— Exercise instructions —
Ignoring every picture, transcribe the data in full as it stands.

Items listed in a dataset
*** Block opens ***

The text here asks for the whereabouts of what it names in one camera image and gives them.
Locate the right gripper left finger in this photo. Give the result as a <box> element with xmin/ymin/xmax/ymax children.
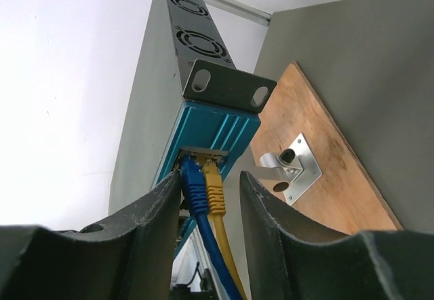
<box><xmin>1</xmin><ymin>172</ymin><xmax>181</xmax><ymax>299</ymax></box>

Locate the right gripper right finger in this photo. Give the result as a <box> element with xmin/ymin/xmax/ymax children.
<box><xmin>239</xmin><ymin>171</ymin><xmax>433</xmax><ymax>299</ymax></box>

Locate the blue ethernet cable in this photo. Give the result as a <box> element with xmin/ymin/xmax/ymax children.
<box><xmin>178</xmin><ymin>153</ymin><xmax>247</xmax><ymax>300</ymax></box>

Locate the wooden support block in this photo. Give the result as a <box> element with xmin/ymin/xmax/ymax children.
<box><xmin>251</xmin><ymin>62</ymin><xmax>403</xmax><ymax>234</ymax></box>

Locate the metal bracket with rod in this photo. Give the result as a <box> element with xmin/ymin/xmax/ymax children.
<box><xmin>260</xmin><ymin>133</ymin><xmax>323</xmax><ymax>206</ymax></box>

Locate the yellow ethernet cable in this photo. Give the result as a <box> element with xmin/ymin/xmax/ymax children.
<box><xmin>198</xmin><ymin>153</ymin><xmax>250</xmax><ymax>300</ymax></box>

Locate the dark grey network switch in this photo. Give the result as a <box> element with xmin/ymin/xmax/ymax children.
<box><xmin>108</xmin><ymin>0</ymin><xmax>278</xmax><ymax>257</ymax></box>

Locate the aluminium rail frame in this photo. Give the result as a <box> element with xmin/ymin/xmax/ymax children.
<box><xmin>204</xmin><ymin>0</ymin><xmax>271</xmax><ymax>27</ymax></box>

*** Block closes ***

— Exercise response —
The text here asks for the whereabouts of what it names in one camera image and gives them.
Locate the right gripper left finger in this photo. Give the result as a <box> element with xmin/ymin/xmax/ymax children.
<box><xmin>1</xmin><ymin>172</ymin><xmax>181</xmax><ymax>299</ymax></box>

Locate the right gripper right finger in this photo. Give the result as a <box> element with xmin/ymin/xmax/ymax children.
<box><xmin>239</xmin><ymin>171</ymin><xmax>433</xmax><ymax>299</ymax></box>

Locate the blue ethernet cable in this photo. Give the result as a <box> element with xmin/ymin/xmax/ymax children.
<box><xmin>178</xmin><ymin>153</ymin><xmax>247</xmax><ymax>300</ymax></box>

Locate the wooden support block in this photo. Give the result as a <box> element with xmin/ymin/xmax/ymax children.
<box><xmin>251</xmin><ymin>62</ymin><xmax>403</xmax><ymax>234</ymax></box>

Locate the metal bracket with rod in this photo. Give the result as a <box> element with xmin/ymin/xmax/ymax children.
<box><xmin>260</xmin><ymin>133</ymin><xmax>323</xmax><ymax>206</ymax></box>

Locate the yellow ethernet cable in this photo. Give the result as a <box> element with xmin/ymin/xmax/ymax children.
<box><xmin>198</xmin><ymin>153</ymin><xmax>250</xmax><ymax>300</ymax></box>

Locate the dark grey network switch in this photo. Give the result as a <box> element with xmin/ymin/xmax/ymax children.
<box><xmin>108</xmin><ymin>0</ymin><xmax>278</xmax><ymax>257</ymax></box>

Locate the aluminium rail frame in this photo. Give the result as a <box> element with xmin/ymin/xmax/ymax children.
<box><xmin>204</xmin><ymin>0</ymin><xmax>271</xmax><ymax>27</ymax></box>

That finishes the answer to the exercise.